Try it -> Gather, from the listing beneath this task, every line holding the string "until".

Exercise input ->
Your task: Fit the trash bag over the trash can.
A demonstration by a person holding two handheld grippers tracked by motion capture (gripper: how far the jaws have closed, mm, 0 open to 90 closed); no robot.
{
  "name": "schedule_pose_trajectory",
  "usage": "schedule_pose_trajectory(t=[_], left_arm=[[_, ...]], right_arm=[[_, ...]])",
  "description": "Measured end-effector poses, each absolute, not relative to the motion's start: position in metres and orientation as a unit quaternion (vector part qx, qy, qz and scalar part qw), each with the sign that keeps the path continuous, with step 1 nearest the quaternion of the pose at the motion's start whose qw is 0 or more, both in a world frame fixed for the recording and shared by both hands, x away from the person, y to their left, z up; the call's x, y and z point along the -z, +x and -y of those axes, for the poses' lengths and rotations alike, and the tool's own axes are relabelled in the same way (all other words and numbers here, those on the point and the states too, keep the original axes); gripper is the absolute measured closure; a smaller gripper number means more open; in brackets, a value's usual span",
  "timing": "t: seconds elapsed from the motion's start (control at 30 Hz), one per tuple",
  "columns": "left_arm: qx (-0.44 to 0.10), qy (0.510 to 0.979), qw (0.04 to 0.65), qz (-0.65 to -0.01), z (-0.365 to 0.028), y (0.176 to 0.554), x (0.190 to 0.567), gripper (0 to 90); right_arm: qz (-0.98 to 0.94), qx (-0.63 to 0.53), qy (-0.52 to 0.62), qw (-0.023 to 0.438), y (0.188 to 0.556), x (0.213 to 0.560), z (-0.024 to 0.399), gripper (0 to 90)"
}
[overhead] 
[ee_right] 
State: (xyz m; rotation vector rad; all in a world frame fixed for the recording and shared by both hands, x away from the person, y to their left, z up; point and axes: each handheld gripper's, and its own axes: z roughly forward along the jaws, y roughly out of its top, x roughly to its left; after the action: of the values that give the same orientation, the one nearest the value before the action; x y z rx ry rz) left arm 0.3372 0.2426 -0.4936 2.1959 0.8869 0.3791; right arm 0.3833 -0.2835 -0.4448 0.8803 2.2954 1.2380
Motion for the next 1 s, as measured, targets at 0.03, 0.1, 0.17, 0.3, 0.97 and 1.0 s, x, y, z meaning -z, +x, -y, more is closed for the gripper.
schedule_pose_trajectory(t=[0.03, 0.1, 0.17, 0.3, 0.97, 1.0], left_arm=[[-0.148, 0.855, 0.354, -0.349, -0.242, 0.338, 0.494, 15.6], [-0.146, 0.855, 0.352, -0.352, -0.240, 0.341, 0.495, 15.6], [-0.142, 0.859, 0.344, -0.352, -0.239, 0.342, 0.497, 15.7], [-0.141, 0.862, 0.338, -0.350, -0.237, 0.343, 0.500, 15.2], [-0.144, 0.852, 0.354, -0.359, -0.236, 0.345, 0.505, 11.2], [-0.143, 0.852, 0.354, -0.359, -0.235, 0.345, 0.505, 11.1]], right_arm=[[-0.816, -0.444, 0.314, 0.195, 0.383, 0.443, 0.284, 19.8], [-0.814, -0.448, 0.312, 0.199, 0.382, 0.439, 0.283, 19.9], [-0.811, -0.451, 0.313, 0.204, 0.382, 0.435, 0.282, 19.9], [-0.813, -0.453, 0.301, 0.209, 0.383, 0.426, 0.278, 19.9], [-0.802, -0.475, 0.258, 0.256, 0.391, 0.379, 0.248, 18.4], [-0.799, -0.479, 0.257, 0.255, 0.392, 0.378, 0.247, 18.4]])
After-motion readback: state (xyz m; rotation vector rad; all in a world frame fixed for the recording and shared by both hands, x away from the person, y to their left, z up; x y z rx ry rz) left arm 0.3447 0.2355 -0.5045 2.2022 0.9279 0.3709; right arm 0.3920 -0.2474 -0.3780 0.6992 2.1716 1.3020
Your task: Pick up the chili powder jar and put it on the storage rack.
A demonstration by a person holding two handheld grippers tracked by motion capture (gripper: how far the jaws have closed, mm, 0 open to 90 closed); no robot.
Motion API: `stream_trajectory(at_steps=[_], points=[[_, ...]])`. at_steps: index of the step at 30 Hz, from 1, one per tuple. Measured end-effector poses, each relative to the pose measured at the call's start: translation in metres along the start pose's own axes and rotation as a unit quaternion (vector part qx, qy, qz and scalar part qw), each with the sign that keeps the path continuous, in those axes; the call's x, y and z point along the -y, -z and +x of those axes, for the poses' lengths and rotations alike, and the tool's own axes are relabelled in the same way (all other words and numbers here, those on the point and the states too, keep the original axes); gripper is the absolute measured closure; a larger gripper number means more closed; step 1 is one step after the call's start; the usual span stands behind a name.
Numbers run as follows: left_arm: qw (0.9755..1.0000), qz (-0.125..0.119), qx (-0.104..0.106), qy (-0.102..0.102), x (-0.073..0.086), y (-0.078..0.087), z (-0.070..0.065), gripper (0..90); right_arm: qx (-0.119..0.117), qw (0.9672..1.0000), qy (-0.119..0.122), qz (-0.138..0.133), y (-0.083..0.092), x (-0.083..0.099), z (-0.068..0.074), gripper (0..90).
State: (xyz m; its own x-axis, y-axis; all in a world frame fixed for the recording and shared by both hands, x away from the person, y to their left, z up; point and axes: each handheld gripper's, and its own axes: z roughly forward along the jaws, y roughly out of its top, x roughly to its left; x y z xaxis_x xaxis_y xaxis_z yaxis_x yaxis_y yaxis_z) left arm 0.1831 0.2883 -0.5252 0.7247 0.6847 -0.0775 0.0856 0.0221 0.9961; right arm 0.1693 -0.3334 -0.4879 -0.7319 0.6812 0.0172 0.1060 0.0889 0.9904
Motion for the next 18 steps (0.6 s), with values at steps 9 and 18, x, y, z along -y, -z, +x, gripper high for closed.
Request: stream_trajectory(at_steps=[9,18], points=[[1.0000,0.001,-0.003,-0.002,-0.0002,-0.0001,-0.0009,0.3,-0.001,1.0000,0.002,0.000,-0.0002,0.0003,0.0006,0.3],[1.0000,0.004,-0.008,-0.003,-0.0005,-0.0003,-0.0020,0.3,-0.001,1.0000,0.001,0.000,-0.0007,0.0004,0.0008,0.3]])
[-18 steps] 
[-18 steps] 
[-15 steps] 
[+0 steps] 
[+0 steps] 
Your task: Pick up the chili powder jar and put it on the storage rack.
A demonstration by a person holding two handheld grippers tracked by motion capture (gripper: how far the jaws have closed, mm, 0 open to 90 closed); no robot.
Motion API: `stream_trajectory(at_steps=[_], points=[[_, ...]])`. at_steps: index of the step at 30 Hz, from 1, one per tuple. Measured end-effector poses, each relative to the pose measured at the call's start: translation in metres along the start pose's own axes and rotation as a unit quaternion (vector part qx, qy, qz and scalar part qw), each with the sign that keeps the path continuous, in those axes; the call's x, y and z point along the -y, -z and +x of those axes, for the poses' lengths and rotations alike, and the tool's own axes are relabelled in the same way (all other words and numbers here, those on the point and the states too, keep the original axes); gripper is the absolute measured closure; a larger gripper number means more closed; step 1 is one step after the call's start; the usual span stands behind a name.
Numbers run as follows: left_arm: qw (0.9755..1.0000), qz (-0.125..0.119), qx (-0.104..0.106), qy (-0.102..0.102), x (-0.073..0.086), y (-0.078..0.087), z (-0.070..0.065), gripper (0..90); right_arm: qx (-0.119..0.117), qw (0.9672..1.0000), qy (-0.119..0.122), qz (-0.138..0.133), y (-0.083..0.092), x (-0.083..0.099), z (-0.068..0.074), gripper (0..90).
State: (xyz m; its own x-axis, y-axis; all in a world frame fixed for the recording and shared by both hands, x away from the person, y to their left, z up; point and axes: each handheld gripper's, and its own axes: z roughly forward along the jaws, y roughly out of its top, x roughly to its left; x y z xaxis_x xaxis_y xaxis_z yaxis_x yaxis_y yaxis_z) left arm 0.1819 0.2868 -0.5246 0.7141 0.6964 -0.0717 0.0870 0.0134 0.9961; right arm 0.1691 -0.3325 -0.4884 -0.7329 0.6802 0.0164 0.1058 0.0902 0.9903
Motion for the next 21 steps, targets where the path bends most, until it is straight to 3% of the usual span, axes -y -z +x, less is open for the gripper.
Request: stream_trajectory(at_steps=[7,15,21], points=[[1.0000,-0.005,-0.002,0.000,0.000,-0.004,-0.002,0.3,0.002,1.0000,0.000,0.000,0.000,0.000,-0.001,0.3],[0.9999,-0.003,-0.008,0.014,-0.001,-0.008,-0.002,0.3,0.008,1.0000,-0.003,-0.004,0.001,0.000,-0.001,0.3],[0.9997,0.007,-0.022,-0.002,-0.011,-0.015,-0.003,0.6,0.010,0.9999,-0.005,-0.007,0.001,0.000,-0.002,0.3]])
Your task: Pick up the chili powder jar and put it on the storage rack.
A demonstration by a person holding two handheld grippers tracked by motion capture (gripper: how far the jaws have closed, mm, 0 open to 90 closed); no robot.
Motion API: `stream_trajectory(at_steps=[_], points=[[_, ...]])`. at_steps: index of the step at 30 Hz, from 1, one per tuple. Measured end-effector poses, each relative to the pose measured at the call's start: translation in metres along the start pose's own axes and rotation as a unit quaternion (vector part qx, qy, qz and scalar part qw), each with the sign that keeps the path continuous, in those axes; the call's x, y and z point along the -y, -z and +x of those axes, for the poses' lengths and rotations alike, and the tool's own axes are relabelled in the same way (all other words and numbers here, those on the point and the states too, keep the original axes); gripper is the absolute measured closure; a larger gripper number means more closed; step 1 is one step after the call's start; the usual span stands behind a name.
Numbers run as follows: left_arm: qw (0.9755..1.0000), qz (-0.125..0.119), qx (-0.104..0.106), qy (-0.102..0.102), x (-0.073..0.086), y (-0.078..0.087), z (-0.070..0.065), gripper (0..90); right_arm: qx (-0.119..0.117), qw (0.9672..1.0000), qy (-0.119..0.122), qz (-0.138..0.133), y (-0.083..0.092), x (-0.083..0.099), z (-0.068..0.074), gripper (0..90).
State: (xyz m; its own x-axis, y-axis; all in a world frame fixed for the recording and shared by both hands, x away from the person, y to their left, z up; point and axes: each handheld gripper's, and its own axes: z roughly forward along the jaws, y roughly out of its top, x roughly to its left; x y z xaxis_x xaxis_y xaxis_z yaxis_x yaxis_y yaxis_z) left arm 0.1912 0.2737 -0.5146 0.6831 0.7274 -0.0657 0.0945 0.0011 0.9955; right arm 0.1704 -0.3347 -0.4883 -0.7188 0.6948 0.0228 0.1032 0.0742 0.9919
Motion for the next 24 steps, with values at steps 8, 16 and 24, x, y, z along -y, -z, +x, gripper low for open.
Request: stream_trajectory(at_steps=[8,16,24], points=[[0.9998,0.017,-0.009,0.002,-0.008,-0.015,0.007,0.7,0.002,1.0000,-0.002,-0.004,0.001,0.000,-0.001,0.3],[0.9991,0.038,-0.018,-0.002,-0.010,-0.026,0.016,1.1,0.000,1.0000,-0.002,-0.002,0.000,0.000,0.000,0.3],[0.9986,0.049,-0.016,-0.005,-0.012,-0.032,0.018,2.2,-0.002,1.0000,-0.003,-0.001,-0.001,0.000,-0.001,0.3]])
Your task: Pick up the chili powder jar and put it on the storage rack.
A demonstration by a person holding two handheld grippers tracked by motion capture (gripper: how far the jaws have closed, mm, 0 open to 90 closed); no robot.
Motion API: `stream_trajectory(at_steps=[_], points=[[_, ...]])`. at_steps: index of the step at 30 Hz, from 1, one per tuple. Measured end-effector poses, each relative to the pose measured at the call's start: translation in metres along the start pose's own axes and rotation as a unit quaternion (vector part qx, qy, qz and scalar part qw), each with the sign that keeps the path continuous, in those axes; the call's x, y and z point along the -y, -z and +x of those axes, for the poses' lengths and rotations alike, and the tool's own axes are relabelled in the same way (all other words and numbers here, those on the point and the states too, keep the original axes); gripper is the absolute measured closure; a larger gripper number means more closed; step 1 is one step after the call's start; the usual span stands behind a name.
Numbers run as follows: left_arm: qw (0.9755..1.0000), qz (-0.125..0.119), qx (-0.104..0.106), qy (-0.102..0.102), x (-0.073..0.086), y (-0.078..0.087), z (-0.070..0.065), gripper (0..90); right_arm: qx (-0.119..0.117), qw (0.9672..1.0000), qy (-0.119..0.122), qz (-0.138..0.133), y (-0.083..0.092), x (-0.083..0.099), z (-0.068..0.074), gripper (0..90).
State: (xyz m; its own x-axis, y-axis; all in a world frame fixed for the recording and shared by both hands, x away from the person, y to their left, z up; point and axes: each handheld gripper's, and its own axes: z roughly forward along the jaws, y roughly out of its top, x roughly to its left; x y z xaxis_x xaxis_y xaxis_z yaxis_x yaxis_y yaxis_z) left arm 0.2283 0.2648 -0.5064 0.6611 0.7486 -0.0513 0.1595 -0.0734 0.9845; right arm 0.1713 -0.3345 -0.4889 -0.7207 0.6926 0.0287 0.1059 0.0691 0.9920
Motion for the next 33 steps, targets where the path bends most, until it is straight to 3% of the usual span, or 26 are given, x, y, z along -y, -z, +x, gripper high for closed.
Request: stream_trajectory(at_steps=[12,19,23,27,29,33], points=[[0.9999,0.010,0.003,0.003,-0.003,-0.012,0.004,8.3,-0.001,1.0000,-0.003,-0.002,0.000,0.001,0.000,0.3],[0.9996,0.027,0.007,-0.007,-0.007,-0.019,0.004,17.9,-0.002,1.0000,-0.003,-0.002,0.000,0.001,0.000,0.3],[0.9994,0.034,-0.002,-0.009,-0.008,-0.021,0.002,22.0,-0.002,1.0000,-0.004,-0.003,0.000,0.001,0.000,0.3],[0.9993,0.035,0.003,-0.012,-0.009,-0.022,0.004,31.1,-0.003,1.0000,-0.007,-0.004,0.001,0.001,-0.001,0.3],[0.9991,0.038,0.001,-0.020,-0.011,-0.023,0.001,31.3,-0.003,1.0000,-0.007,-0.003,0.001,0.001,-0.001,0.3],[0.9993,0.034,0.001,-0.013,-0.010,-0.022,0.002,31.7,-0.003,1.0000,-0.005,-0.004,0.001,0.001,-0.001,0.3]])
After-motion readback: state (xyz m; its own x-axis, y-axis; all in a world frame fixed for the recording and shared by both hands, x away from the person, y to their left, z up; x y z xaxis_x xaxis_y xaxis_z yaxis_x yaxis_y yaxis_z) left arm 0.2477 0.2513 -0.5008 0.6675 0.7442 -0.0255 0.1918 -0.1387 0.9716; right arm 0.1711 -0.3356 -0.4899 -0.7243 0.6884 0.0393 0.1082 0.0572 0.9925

Task result ->
Motion for the next 21 steps, targets where the path bends most, until it is straight to 3% of the usual span, axes -y -z +x, less is open for the gripper.
Motion for the next 33 steps, targets where the path bends most, until it is straight to 3% of the usual span, or 26 are given, x, y, z along -y, -z, +x, gripper high for closed.

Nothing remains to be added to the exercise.